# Exercise aim
Restate the listing below word for word. No picture belongs in the result.

____________________

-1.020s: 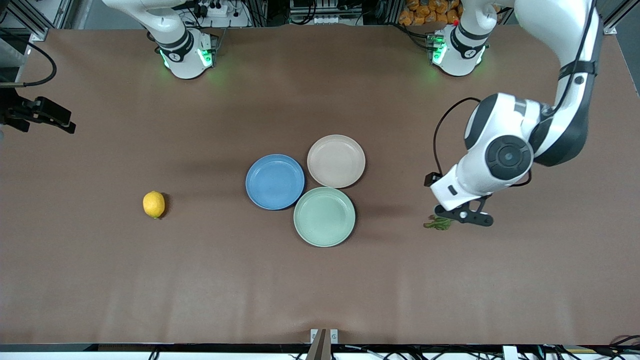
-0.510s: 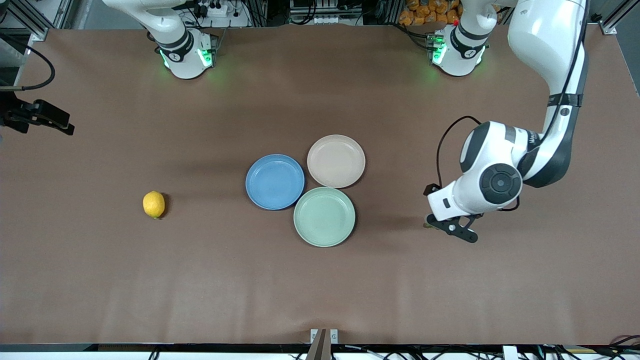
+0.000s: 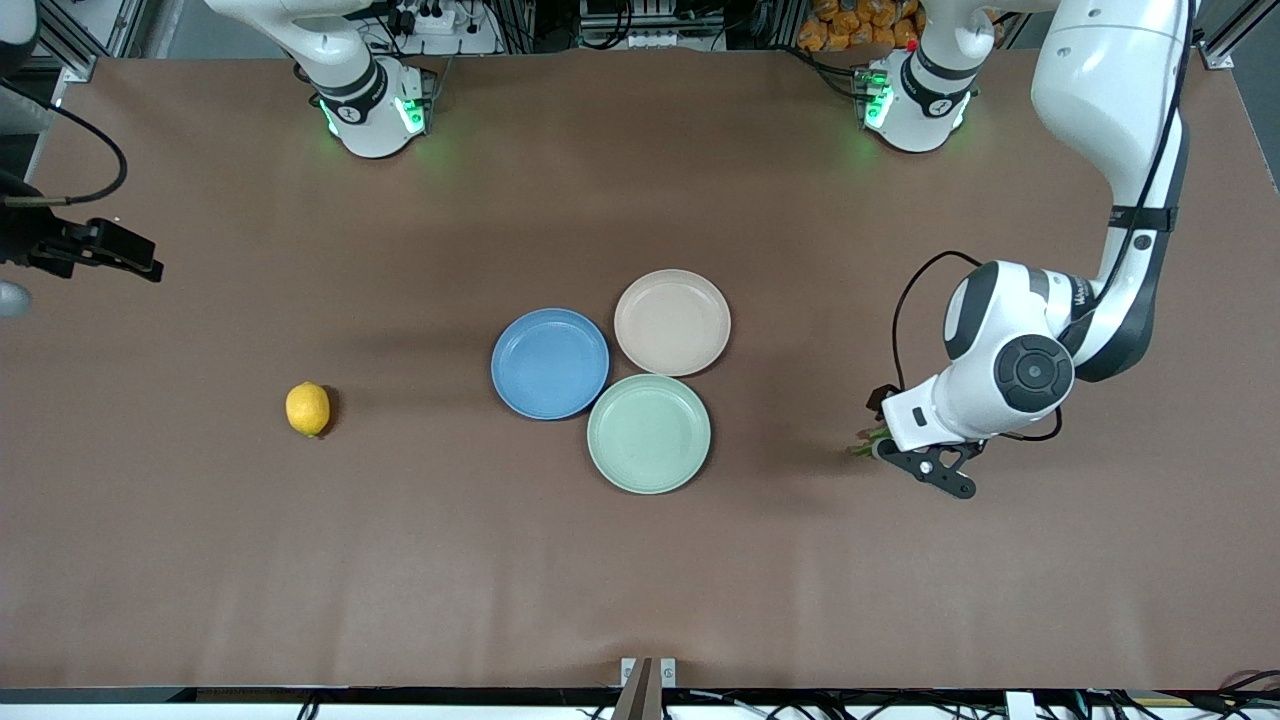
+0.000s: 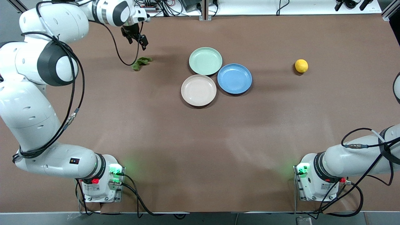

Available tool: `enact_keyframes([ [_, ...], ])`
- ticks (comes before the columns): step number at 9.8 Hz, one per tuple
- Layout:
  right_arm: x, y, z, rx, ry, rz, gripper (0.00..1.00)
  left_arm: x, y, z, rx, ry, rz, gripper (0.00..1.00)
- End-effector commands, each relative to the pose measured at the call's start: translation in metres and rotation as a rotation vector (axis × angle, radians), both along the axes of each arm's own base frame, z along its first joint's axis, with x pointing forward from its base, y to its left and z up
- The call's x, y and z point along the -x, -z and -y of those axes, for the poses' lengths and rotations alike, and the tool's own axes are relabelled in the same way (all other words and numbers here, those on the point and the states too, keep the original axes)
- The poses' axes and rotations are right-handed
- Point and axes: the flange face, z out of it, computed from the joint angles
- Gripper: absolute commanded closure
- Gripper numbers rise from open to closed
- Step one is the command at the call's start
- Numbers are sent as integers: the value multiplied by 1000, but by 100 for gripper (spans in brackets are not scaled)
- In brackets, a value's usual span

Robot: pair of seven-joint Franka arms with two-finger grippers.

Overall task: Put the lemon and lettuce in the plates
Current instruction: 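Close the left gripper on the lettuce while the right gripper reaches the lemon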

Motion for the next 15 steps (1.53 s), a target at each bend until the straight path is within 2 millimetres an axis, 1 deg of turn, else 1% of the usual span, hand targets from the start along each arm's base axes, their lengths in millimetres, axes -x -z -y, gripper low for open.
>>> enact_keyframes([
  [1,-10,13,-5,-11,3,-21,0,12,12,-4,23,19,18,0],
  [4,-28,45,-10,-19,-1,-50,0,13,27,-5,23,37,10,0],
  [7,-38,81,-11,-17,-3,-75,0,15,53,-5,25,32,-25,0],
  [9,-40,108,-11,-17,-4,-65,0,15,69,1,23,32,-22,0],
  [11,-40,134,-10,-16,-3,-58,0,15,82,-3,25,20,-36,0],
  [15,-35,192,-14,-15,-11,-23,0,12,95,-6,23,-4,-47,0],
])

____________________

# Exercise output
-1.020s: 
-0.510s: 
+0.000s: 
+0.000s: 

Available tool: `enact_keyframes([ [_, ...], ])`
- ticks (comes before the columns): step number at 9.8 Hz, one per tuple
- Layout:
  right_arm: x, y, z, rx, ry, rz, gripper (0.00..1.00)
  left_arm: x, y, z, rx, ry, rz, gripper (0.00..1.00)
- End-effector commands, each relative to the pose measured at the call's start: translation in metres and rotation as a rotation vector (axis × angle, radians), both along the axes of each arm's own base frame, z along its first joint's axis, with x pointing forward from its base, y to its left and z up
- The call's x, y and z point along the -x, -z and -y of those axes, for the poses' lengths and rotations alike, and the tool's own axes are relabelled in the same way (all other words and numbers here, those on the point and the states too, keep the original axes)
- The poses' axes and rotations are right-handed
- Point and axes: the flange face, z out of it, computed from the joint angles
- Gripper: absolute commanded closure
- Gripper numbers rise from open to closed
- Step one is the command at the call's start
- Numbers are sent as integers: the value multiplied by 1000, but by 100 for gripper (spans in brackets are not scaled)
- In brackets, a value's usual span

Robot: pair of seven-joint Franka arms with two-finger grippers.

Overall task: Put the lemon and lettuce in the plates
Current instruction: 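Close the left gripper on the lettuce while the right gripper reaches the lemon
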
Motion for the next 15 steps (1.53 s), a target at each bend until the straight path is within 2 millimetres an axis, 1 deg of turn, else 1% of the usual span, hand targets from the start along each arm's base axes, their lengths in millimetres, axes -x -z -y, gripper low for open.
>>> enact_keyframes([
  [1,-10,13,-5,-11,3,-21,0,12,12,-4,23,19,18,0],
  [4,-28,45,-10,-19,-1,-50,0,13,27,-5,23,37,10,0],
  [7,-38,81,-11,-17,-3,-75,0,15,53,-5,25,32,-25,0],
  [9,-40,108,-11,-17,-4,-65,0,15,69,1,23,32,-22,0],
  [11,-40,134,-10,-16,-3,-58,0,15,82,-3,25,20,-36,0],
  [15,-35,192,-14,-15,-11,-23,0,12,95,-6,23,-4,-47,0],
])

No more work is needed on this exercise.